Pocos días antes de aquella plaza llena en la que habló el dictador Galtieri, casi 100 mil trabajadores fueron reprimidos antes de llegar a la Plaza de Mayo. Convocada por la CGT-Brasil (la otra era la CGT-Azopardo, porque las cúpulas sindicales estaban divididas y a cada sector se lo conocía por el nombre de la calle de su sede), bajo la consigna “Paz, pan y trabajo” era la mayor movilización en dictadura.

Durante seis horas, toda la zona céntrica fue escenario de la represión y la resistencia. A los estudiantes del turno tarde, nos hicieron salir del colegio con la orden de irnos rápido a nuestras casas. Hubo más de 4 mil detenidos en las manifestaciones de todo el país, centenares de heridos. En Mendoza, al día siguiente, murió Benedicto Ortiz, trabajador de Minetti, al día siguiente por las heridas de la represión.

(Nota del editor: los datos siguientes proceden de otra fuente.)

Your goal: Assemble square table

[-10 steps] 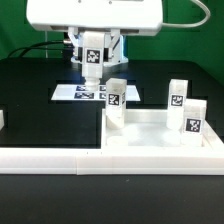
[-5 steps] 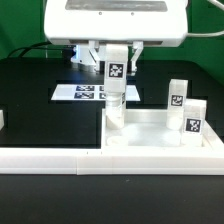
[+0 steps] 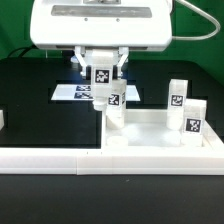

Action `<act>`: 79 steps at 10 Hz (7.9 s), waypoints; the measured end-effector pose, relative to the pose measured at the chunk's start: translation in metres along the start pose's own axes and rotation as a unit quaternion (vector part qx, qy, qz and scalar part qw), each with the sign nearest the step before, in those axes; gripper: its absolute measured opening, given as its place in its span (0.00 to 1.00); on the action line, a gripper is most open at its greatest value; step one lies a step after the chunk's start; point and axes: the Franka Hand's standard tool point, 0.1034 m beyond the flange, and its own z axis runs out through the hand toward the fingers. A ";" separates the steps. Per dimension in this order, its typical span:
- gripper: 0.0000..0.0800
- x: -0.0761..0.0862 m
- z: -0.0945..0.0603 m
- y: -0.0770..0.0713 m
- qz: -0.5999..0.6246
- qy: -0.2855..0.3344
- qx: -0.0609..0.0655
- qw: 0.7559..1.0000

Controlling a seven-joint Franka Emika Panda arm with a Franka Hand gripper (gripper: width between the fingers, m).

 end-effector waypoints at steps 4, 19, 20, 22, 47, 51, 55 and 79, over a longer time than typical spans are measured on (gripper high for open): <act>0.34 0.001 0.016 -0.013 0.008 -0.003 0.010 1.000; 0.34 -0.007 0.061 -0.019 0.021 0.020 -0.014 0.999; 0.34 -0.007 0.061 -0.020 0.024 0.020 -0.014 0.999; 0.45 -0.008 0.061 -0.019 0.025 0.020 -0.014 0.999; 0.81 -0.012 0.049 -0.019 0.093 -0.253 0.031 0.962; 0.56 -0.011 0.049 -0.018 0.103 -0.253 0.020 0.962; 0.36 -0.011 0.049 -0.020 0.244 -0.253 -0.016 0.936; 0.75 0.008 0.059 -0.012 0.094 -0.217 0.003 0.972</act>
Offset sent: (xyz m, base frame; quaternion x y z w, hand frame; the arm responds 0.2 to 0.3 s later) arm 0.0160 0.0123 -0.0185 0.0072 0.0209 0.0118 0.9997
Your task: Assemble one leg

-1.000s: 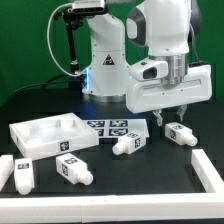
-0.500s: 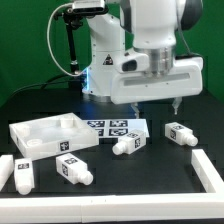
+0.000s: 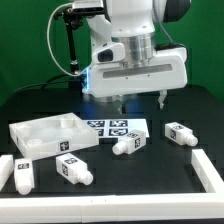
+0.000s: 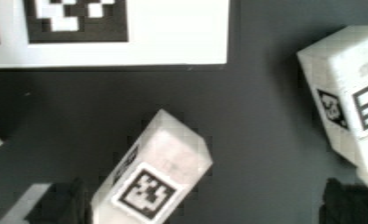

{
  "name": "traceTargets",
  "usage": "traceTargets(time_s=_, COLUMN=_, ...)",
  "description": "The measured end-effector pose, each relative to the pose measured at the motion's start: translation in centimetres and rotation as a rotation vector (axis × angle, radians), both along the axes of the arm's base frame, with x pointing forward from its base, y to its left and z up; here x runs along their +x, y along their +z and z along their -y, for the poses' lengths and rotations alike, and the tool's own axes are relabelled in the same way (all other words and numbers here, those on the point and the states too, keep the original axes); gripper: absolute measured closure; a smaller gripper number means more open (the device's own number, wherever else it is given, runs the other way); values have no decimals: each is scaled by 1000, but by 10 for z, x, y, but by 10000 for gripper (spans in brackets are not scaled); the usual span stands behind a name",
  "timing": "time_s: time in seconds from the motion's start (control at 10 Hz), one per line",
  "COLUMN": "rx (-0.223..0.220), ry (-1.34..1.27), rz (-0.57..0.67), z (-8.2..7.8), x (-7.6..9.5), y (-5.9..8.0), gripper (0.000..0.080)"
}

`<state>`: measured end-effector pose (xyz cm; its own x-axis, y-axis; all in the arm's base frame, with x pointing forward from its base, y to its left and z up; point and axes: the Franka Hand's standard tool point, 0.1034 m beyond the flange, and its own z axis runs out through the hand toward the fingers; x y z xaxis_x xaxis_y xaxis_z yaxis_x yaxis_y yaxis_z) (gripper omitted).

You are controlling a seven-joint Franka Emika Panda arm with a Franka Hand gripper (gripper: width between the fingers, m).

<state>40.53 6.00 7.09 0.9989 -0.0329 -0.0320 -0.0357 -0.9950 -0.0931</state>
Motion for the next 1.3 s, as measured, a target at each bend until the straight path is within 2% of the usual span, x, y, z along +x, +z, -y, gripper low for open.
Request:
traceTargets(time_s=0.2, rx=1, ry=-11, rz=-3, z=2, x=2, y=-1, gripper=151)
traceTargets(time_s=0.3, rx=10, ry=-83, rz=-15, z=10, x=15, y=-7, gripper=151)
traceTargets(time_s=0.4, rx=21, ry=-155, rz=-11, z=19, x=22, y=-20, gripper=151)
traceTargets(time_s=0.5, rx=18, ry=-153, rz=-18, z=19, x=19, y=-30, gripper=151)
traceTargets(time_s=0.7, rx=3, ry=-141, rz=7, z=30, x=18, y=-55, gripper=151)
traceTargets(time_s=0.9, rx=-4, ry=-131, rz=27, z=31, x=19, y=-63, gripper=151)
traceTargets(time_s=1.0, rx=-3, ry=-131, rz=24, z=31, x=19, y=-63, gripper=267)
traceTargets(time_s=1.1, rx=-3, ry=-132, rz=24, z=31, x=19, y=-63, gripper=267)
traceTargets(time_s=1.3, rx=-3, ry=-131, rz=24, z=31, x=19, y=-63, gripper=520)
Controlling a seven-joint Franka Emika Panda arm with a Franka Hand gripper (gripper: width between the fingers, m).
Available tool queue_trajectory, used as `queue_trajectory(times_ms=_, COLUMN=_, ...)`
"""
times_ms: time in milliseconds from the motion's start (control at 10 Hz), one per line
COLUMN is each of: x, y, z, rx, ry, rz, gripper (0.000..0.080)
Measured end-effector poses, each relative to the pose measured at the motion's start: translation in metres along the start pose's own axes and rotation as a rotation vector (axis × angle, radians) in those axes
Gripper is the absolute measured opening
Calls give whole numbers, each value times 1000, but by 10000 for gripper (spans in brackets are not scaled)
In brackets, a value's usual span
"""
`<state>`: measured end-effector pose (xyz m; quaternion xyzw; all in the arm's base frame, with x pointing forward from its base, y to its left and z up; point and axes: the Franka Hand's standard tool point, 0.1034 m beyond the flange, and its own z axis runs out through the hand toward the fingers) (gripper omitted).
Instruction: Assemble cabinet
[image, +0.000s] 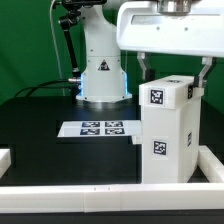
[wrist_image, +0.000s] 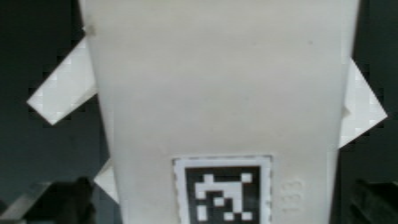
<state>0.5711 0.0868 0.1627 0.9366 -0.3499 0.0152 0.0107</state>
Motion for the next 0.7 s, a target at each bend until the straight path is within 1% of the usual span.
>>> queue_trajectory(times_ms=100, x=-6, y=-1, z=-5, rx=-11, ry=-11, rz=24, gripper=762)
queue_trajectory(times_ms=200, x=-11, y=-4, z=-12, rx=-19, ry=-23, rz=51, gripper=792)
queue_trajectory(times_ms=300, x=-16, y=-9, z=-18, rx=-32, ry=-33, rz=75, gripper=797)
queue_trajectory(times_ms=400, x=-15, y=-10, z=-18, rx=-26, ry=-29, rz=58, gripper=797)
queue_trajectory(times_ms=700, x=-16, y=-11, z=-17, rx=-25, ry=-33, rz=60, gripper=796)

No se había visto tamaña represión a cielo abierto, porque la dictadura había operado con centros clandestinos, desapariciones, pero esto fue visto por toda la población y causó gran indignación.

Foto: Represión durante la movilización de la CGT (Pablo Lasansky)

Ése era el ’clima’ que hería de muerte a la dictadura genocida y que los militares intentaron revertir con su propia opereta de Malvinas. Pero sólo lograron amplificar un sentimiento antiimperialista y profundizar su caída.

Foto: Archivo Hasenberg-Quaretti

Ayer y siempre: ¡Fuera ingleses de Malvinas! ¡Fuera yanquis de América Latina!

El antiimperialismo no es una bandera abstracta "nacionalista" por unas islas distantes. Hoy, el sometimiento al imperialismo ahoga en la pobreza a casi la mitad de los hogares en Argentina; convierte al Mediterráneo en una tumba y a los que sobreviven al mar los encierra en deleznables campos de refugiados y cárceles para migrantes. Los muros imperialistas atraviesan el territorio mexicano, como el de Ceuta y Melilla, como el de Gaza y Cisjordania.

Este 2 de abril, por esos jóvenes que murieron en y por Malvinas, deseo que la juventud actual, en Argentina, EE.UU., México, Gran Bretaña, Argelia, Francia, Marruecos, España y cualquier otro lugar del mundo, vuelva a gritar con el mismo odio que nos provocaba la política guerrerista imperialista de la primera ministra británica Margaret Thatcher: ’¡Abajo el imperialismo!’